Após um ano preso injustamente produtor musical é absolvido pela justiça do RJ

Ângelo Gustavo Pereira Nobre, de 29 anos havia sido acusado de roubo

Por Isaac Santos

Ângelo Gustavo Pereira Nobre
Foto/Reprodução redes sociais

O Tribunal de Justiça do Rio (TJRJ) absolveu, nesta terça-feira (31/08), o produtor cultural Ângelo Gustavo Pereira Nobre, de 29 anos. Ele estava preso acusado de pertencer a uma quadrilha que roubou um motorista no Catete, Zona Sul. O crime ocorreu em agosto de 2014. Na ocasião, a própria vítima do roubo realizou pesquisa em redes sociais e afirmou ter reconhecido Ângelo por fotografia, cerca de três meses após o crime. Porém, foi comprovado que no dia do assalto, o produtor participava de uma missa em homenagem a morte de um dos melhores amigos.

A desembargadora Maria Angélica Guerra Guedes do Quarto Grupo de Câmaras Criminais do TJRJ comentou a decisão.

“Ante a “descoberta” feita pela vítima, o ora requerente foi indiciado como sendo o outro roubador, sem que qualquer outra diligência tivesse sido feita pela autoridade policial (…) A má condução no processo de obtenção da prova testemunhal pode gerar a formação de falsas memórias. Uma prova eivada de vícios desta natureza pode resultar em sérias violações aos princípios constitucionais e processuais, bem como resultar em condenações de inocentes”, destacou a magistrada.

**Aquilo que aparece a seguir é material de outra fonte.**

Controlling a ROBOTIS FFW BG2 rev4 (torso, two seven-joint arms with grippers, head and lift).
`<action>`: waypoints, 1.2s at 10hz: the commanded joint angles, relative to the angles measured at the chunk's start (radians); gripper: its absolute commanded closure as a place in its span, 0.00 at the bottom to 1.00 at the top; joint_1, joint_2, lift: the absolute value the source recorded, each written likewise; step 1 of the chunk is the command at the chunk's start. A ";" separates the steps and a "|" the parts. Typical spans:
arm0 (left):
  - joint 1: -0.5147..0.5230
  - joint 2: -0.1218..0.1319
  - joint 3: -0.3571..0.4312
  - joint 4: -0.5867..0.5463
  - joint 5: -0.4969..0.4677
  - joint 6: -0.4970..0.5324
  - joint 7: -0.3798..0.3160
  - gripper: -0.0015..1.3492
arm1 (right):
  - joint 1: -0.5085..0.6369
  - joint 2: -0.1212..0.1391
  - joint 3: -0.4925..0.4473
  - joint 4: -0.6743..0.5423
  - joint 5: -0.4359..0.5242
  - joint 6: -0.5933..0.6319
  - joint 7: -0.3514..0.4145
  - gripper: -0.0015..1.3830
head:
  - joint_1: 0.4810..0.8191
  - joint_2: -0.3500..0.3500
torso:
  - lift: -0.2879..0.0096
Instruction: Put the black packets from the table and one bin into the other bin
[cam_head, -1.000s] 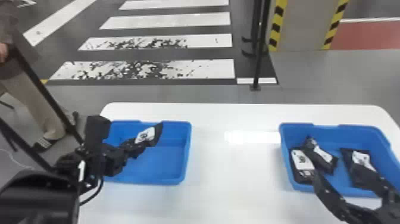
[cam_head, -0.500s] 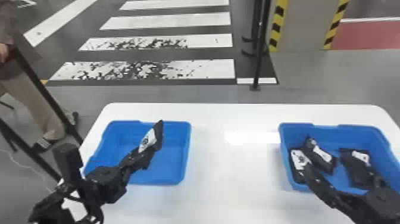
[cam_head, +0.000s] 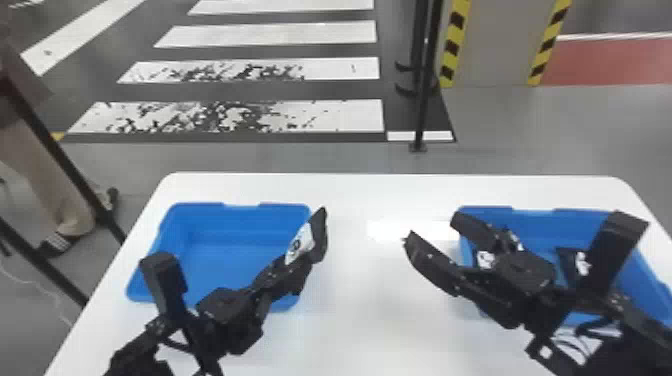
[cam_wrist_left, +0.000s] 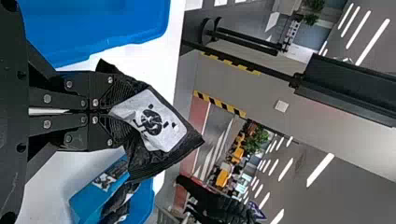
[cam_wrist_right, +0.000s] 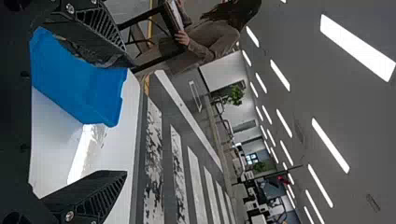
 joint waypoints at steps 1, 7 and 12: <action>-0.004 0.003 -0.030 0.005 0.024 -0.004 0.000 0.90 | -0.067 -0.010 0.068 0.034 -0.023 0.008 -0.007 0.07 | 0.63 0.64 | 0.60; -0.021 0.019 -0.126 0.003 0.129 -0.028 -0.002 0.90 | -0.303 -0.042 0.281 0.233 0.001 0.025 -0.019 0.49 | 0.63 0.67 | 0.60; -0.026 0.011 -0.082 0.003 0.081 -0.031 0.000 0.90 | -0.283 -0.046 0.301 0.152 -0.005 0.082 -0.036 0.89 | 0.63 0.76 | 0.60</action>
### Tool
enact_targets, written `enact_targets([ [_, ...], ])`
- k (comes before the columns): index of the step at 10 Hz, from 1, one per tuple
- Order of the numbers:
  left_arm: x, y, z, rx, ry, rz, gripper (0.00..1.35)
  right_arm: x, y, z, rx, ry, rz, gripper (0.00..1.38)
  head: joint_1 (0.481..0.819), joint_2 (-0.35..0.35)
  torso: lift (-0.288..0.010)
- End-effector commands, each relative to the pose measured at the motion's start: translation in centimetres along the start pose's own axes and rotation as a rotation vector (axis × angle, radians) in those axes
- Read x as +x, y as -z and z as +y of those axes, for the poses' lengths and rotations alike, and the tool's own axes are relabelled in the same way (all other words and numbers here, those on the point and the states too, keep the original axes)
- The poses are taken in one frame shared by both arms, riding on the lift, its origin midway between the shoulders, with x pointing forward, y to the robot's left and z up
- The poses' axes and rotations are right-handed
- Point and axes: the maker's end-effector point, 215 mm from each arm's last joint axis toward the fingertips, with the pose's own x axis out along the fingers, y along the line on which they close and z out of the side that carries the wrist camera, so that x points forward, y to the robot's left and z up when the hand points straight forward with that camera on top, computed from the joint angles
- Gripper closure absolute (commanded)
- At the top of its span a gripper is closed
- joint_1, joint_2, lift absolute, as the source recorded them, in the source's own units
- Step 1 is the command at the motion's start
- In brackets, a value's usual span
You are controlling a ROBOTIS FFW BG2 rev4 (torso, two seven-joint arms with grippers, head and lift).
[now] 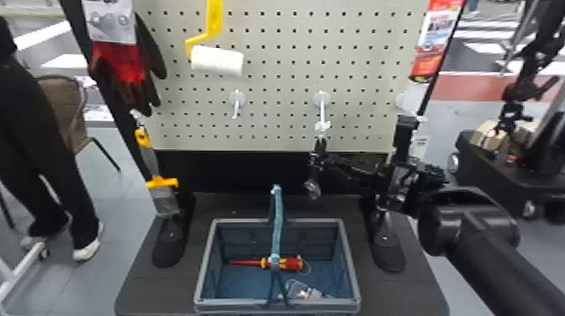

A magistrada destacou a comprovação, nos autos do processo, de que o produtor cultural enfrentava um problema de saúde, pouco tempo antes do crime, inclusive tendo passado por intervenções cirúrgicas. Ela também relembrou que, no dia dos fatos, fora celebrada uma missa em homenagem a morte de um dos melhores amigos de Ângelo. A família alega que ele estava na Igreja no momento do roubo.

“A ninguém interessa a condenação de um inocente, afinal, quando deixamos que um cidadão cumpra pena por um crime que não cometeu, somos forçados a reconhecer que o sistema de justiça falhou. Impossível conceber um Estado Democrático de Direito que não tenha o bem comum como pressuposto e, ao mesmo tempo, objetivo.  Privar um cidadão inocente de sua liberdade sem dúvida atenta contra o bem comum, e fere a segurança jurídica, conquanto legítima injustiça”, afirmou.